A database is a powerful tool for managing data of any kind. It makes it possible for users to store their data in a logical, organized manner. Data can be easily retrieved, and queries can be used to examine database contents in order to extract valuable information. Relationships between various pieces of data can also be defined.

Basic Structure of a Database

Spreadsheets are closely related to databases, in that they follow the same basic premise of organizing data into rows and columns. Think of a database as a collection of spreadsheets, except each spreadsheet is called a “table”.

High level diagram of a database as a collection of tables.

Each table contains the rows and columns of data. Each row is one record, and the columns are the individual fields. If we were going to design an address book, we might setup a table called “addresses” in which each row would correspond to one address and contain columns such as “City”, “State” and “Zip Code”.

Diagram of a database table, showing rows and columns.
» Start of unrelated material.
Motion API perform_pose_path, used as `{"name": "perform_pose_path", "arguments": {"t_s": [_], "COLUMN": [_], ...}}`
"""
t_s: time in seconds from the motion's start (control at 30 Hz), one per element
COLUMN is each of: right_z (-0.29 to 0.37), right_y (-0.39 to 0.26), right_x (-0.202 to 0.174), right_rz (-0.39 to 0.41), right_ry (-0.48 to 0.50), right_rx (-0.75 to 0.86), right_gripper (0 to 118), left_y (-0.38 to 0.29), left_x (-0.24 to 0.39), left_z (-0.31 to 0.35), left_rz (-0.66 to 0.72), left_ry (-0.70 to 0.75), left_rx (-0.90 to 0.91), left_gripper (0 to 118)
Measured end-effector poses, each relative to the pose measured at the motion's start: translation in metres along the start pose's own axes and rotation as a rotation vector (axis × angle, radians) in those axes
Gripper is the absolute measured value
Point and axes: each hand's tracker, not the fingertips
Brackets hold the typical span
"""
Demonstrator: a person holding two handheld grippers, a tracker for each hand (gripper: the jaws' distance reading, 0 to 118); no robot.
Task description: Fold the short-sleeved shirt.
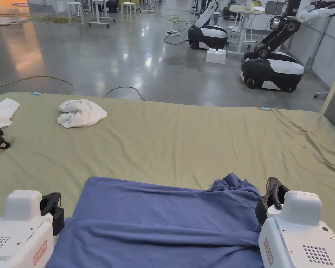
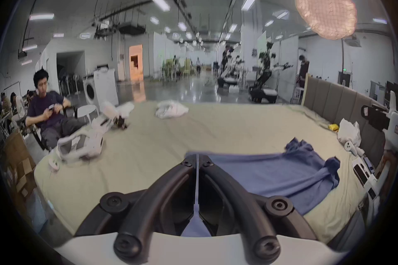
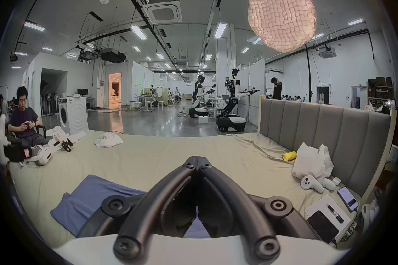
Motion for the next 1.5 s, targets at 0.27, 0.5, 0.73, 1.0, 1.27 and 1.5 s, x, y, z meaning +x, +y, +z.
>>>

At this point you might be thinking “I can do all this with spreadsheets! What’s the difference between a database of tables and a workbook full of spreadsheets?” Excellent question. And if this were the extent of a database’s capabilities, spreadsheets be a fine substitute. But databases are much more powerful — they can store relationships between data, respond to complex queries, and ensure the integrity of their contents.

Relational Databases

Database tables often correspond to objects in the real world… people, addresses, products, etc. A relational database is able to define relationships between tables, just like things in the real world relate to each other.
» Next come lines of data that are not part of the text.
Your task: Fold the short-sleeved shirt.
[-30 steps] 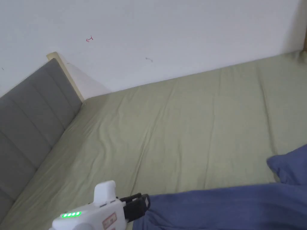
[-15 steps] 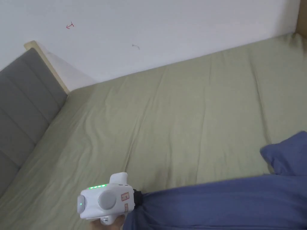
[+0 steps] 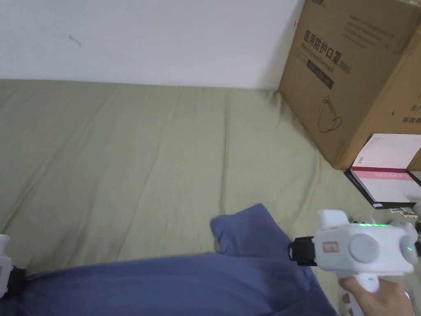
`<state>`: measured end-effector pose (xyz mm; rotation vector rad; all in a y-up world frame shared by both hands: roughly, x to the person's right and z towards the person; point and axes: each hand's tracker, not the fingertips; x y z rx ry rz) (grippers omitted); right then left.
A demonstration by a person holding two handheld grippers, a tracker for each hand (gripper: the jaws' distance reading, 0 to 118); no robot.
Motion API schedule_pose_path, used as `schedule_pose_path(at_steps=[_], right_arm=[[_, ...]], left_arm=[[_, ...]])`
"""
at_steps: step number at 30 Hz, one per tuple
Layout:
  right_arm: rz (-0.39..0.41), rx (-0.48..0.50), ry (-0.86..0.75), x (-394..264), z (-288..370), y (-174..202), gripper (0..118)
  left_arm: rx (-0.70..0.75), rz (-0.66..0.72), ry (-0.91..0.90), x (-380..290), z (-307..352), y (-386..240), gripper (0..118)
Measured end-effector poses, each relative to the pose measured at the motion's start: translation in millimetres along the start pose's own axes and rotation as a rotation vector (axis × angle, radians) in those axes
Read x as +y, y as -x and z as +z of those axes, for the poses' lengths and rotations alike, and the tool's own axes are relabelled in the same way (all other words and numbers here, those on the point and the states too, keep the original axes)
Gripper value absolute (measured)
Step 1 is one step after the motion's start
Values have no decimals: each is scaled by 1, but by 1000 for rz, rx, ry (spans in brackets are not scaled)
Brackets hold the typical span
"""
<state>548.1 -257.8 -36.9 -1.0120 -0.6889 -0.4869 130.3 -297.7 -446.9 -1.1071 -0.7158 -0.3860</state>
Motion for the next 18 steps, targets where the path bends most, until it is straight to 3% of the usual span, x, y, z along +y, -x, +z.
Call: schedule_pose_path(at_steps=[4, 7, 9, 10, 13, 18], right_arm=[[28, -65, 160, 7, -58, -6, 55], [59, -88, 90, -3, -54, 7, 44], [86, -74, 82, -4, -53, 9, 13], [96, -73, 81, -4, -53, 9, 6], [97, -60, 29, -4, -39, 4, 2], [59, 53, -159, -32, 57, 10, 1]], left_arm=[[-16, 17, -2, -1, 3, 2, 2], [-25, 30, -7, -2, 4, 3, 2], [-25, 32, -11, -2, 4, 2, 2], [-25, 35, -10, -3, 6, 2, 2], [-36, 51, -33, -3, 18, 6, 2], [-161, 26, -232, -31, 96, 12, 2]])
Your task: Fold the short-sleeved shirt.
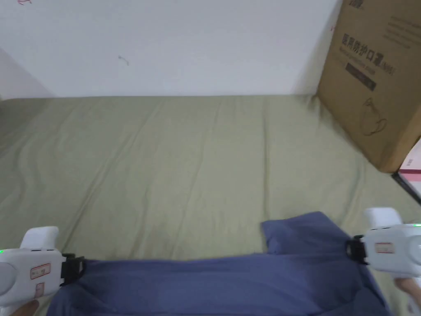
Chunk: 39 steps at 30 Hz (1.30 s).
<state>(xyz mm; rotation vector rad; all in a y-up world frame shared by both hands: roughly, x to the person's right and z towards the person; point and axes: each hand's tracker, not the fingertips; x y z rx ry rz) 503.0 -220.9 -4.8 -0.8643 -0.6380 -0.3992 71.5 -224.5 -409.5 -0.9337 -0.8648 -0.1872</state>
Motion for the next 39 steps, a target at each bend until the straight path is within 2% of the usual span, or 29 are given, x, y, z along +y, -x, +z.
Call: schedule_pose_path(at_steps=[4, 8, 10, 14, 19, 22, 23, 25, 26, 27, 30, 33, 35, 37, 39], right_arm=[[-20, 38, -90, -37, 74, 7, 1], [-61, 45, -51, -91, 113, 5, 1], [-54, 22, -21, -117, 118, 6, 1], [-99, 8, 44, -153, 109, 7, 1], [-84, -21, 98, -168, 91, 7, 1], [-23, -58, 83, -171, 84, 13, 2], [-18, -65, 91, -174, 77, 6, 14], [-6, -120, 100, -176, 76, 3, 56], [-8, -109, 91, -177, 81, 0, 64], [-16, -112, 73, -179, 87, -5, 64], [-40, -131, -90, -169, 120, 3, 64], [-11, -81, -298, -154, 157, 41, 64], [41, -52, -383, -142, 169, 72, 64], [79, -30, -425, -130, 172, 100, 64], [74, 10, -432, -120, 169, 121, 62]], left_arm=[[-58, -7, -90, -27, 66, -6, 2], [-62, -24, -55, -81, 107, 2, 2], [-58, -19, 2, -108, 112, 3, 1], [-39, -26, 94, -145, 97, 10, 2], [1, -38, 101, -153, 77, 14, 1], [6, -46, 76, -152, 73, 13, 3], [5, -45, 77, -152, 73, 13, 18], [28, -49, 59, -150, 78, 12, 59], [24, -56, 42, -151, 88, 8, 79], [15, -58, -14, -148, 98, 6, 83], [-11, -76, -198, -141, 139, -9, 83], [3, -104, -385, -129, 174, -34, 83], [10, -124, -478, -123, 186, -52, 83], [41, -143, -538, -116, 193, -70, 82], [81, -169, -576, -114, 192, -83, 80]])
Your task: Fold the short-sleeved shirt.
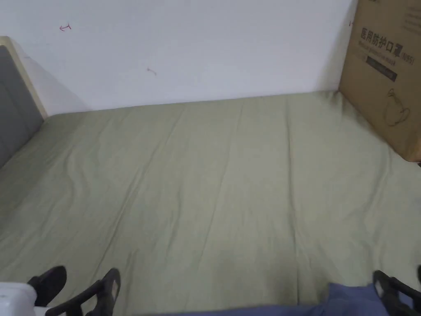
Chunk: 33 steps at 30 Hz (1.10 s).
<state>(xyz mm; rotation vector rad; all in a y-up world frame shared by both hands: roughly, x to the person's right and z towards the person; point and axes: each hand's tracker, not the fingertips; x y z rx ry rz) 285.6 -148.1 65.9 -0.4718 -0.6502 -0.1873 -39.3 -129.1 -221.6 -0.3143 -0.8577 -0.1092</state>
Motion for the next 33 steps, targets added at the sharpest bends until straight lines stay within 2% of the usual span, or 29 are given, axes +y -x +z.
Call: schedule_pose_path(at_steps=[1, 2, 3, 4, 5, 7, 9, 12, 14, 16, 17, 18, 19, 20, 21, 23, 27, 29, 33], right_arm=[[-3, 16, -7, 3, -4, 8, 62], [3, 30, -9, 5, -9, 15, 54], [16, 26, -6, 6, -14, 24, 41], [31, 17, 2, -2, -21, 23, 25], [54, 28, 23, -5, -25, 26, 8], [63, 29, 33, -9, -29, 30, 0], [89, 1, 57, -20, -36, 28, 0], [83, -1, 80, -25, -39, 24, 0], [75, 1, 84, -26, -37, 18, 0], [67, 1, 84, -25, -32, 20, 0], [62, 2, 87, -26, -30, 19, 0], [54, 3, 94, -28, -30, 15, 0], [46, 5, 100, -30, -29, 12, 0], [38, 6, 107, -28, -25, 14, 0], [29, 5, 114, -30, -24, 12, 0], [11, 4, 130, -34, -23, 7, 0], [-28, -7, 160, -36, -23, 2, 0], [-42, -8, 166, -33, -22, 2, 0], [-56, -14, 168, -32, -19, -2, 0]], left_arm=[[3, -1, -6, 1, 0, -5, 80], [-1, 2, 0, 3, -2, -8, 74], [-9, 10, 12, 2, -7, -10, 59], [-18, 24, 27, 2, -9, -12, 35], [-21, 32, 29, -1, -10, -14, 2], [-78, 60, 82, -4, -12, -14, 0], [-84, 76, 131, -9, -14, -15, 0], [-93, 112, 207, -16, -21, -2, 0], [-121, 201, 247, -21, -25, 19, 0], [-174, 358, 310, -32, -34, 49, 0], [-219, 450, 339, -43, -40, 69, 2], [-242, 556, 358, -55, -45, 89, 19], [-217, 642, 383, -66, -49, 103, 56], [-213, 689, 439, -79, -55, 117, 103], [-223, 737, 479, -93, -59, 129, 118], [-192, 766, 477, -114, -64, 144, 115], [-219, 949, 521, -150, -90, 159, 116], [-215, 997, 552, -163, -108, 158, 116], [-243, 978, 517, -155, -116, 136, 115]])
A classic example used to illustrate this concept is the hierarchy of an organization. Companies have departments and employees, and employees have roles. The following diagram represents a database that not only stores a company’s employees and departments, but knows how they relate to each other.

A relational database design for a company

Those ID columns are a basic tenet of database design — assigning each record a unique identifier by which it can be located. The “Employee” and “Department” tables each have a primary key column (its name ending with “ID”) and no two records in each of those tables will share the same value in that column.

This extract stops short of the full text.